Lia 1 ou 2 livros por ano, em média, porque me era um exercício desgastante. Fora isto, vivia de jornal, links, notícias, às vezes contos. Assim, voltei a ler, no cotidiano, há uns 4 meses e já estou no 4º livro. E pirando. Minhas conexões e lembranças estão mais ágeis e eu não tomo notas em resumos ou paro na página 57 perguntando quem são estes, porque eles estão agindo assim, porque aconteceu aquilo. Sim, às vezes me perco, mas conectando sinapse a sinapse, alcanço o fio da meada. É um puta prazer reconquistado 12 anos depois de tudo, então, tem um valor muito pleno.

A segunda teoria é coisa minha. Com o traumatismo em grau grave (!) perdi a capacidade de me emocionar com qualquer coisa, como sempre fui EU (mesma!). No início, não me emocionava com nada, cinema, literatura, realidade, arte. Constatava, racionalmente, que, sim, aquilo era emocionante. E ponto. Nem uma lágrima, nem um lamento ou suspiro.

Há uns três anos, voltei a chorar. Feliz da vida, com esta resgate, às vezes forçava a barra. Mas não era fácil. Chorava em algumas ocasiões especiais. Meu algoritmo aqui ficou super seletivo e eu não me identificava ou enquadrava em nada.  Pouca gente, alguns fatos particulares, raríssimos pedaços de filmes ou livros (talvez porque não lia!).  Mas já estava aceitando este fato, sem drama (até porque não conseguiria chorar, não por esta razão!).

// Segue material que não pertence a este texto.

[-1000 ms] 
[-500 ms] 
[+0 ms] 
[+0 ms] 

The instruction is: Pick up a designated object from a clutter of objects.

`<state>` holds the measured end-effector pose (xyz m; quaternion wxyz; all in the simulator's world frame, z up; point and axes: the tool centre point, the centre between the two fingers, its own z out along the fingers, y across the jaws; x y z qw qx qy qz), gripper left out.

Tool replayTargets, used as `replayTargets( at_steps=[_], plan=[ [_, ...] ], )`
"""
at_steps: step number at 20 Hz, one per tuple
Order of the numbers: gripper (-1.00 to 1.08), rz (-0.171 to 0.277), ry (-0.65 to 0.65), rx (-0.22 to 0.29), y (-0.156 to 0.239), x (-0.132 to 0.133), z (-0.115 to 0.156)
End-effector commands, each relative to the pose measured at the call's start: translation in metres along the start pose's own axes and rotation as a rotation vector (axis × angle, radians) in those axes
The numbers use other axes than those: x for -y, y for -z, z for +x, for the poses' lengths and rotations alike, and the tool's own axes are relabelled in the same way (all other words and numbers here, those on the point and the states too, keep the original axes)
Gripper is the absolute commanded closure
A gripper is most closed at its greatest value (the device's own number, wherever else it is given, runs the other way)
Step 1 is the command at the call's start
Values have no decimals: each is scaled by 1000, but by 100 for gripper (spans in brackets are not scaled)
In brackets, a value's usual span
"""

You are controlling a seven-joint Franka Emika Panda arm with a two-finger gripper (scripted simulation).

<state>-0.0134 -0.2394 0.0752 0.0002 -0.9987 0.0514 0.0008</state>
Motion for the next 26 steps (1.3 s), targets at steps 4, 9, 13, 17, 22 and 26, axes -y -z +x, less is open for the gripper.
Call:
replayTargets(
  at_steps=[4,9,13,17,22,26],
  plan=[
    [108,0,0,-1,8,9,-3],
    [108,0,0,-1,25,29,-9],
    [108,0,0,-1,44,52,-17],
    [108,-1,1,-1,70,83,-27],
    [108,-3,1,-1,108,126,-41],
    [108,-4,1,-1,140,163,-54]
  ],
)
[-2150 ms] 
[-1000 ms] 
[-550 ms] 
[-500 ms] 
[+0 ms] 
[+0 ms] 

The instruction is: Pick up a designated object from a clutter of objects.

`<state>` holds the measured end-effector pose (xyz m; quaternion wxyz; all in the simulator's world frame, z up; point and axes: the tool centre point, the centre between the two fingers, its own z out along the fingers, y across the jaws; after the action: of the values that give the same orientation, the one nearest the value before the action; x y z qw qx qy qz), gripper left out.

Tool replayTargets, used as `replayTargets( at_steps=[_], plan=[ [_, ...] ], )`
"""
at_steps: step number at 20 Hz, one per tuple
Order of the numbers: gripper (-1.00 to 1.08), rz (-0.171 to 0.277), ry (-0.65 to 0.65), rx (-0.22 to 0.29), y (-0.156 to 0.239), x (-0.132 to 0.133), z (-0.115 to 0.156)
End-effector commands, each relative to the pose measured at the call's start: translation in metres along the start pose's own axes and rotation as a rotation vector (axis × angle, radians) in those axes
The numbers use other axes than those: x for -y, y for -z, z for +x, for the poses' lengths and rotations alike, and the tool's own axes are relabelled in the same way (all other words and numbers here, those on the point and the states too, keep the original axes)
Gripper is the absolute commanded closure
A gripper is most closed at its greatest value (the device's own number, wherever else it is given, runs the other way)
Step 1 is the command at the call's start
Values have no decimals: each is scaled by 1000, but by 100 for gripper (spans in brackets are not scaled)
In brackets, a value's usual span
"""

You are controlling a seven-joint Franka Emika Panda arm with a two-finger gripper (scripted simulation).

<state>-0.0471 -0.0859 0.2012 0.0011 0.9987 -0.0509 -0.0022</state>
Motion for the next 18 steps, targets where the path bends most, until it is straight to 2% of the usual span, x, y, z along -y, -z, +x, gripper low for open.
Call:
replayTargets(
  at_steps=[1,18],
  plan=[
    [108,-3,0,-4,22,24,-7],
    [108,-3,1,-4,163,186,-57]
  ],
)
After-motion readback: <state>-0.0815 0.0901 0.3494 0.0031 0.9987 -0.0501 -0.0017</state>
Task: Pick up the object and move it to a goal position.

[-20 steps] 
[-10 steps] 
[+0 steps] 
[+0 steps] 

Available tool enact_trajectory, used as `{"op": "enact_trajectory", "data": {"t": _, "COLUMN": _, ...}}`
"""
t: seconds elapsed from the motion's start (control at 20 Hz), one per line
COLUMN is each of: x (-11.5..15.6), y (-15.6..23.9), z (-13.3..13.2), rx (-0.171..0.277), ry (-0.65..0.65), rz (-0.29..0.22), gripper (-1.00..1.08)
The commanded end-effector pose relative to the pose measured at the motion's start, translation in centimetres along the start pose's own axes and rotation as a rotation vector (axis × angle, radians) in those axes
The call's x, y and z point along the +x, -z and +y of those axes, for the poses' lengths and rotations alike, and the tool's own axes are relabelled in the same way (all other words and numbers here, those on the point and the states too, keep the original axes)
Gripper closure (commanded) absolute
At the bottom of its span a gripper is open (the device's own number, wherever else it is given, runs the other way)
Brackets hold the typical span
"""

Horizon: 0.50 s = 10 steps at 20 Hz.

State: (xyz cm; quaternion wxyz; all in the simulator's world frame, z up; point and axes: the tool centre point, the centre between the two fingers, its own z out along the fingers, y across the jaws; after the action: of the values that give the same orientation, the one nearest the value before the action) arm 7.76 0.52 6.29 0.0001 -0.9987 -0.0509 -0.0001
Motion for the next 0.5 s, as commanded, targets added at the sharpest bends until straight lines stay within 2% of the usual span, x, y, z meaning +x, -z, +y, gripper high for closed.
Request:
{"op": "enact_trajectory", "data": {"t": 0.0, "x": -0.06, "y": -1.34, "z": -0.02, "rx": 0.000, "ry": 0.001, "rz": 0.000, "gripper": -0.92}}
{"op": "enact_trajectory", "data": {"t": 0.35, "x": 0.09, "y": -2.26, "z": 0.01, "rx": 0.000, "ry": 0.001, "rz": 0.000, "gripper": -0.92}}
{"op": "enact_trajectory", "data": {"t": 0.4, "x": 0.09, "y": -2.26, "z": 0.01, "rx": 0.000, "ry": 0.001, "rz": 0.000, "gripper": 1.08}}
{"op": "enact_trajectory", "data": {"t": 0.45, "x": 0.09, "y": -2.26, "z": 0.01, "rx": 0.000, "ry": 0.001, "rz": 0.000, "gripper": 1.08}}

Há alguns poucos meses voltei a chorar com tudo, para tudo. Cinema, literatura, música, beleza, pessoas, notícia, ações, reações, realidade, lembranças (!!! aqui é celebração dupla, pela memória, em si e pelo choro com ela!) palavras, descobertas, meu filho.

E a minha teoria é que a emoção tem papel forte na cognição. Penso que há fatos que vou lembrar para sempre por causa da emoção neles embutida. Mas como eu estava sem emoção, não lembrava porque não sentia.

Sabe a tão falada hoje, memória afetiva? Pois, a minha estava desligada e agora é um torpor muito lindo e intenso. Lembrando coisas tão significativas que ficaram em off por 12 anos. Está tudo em meu estômago, flores revolvendo, tão visceralmente que é impossível descrever. Tudo tanto, suas músicas e palavras. É tanto resgate de uma vez que respirar fundo é meu modus natural.

Algumas coisas, quero trazer de volta ao meu presente, algumas estão bem na configuração de lembranças e outras ainda, quero fazer futuro.

Trago outras vidas comigo e mais que nunca vou cumprindo meu epíteto que Poli são várias!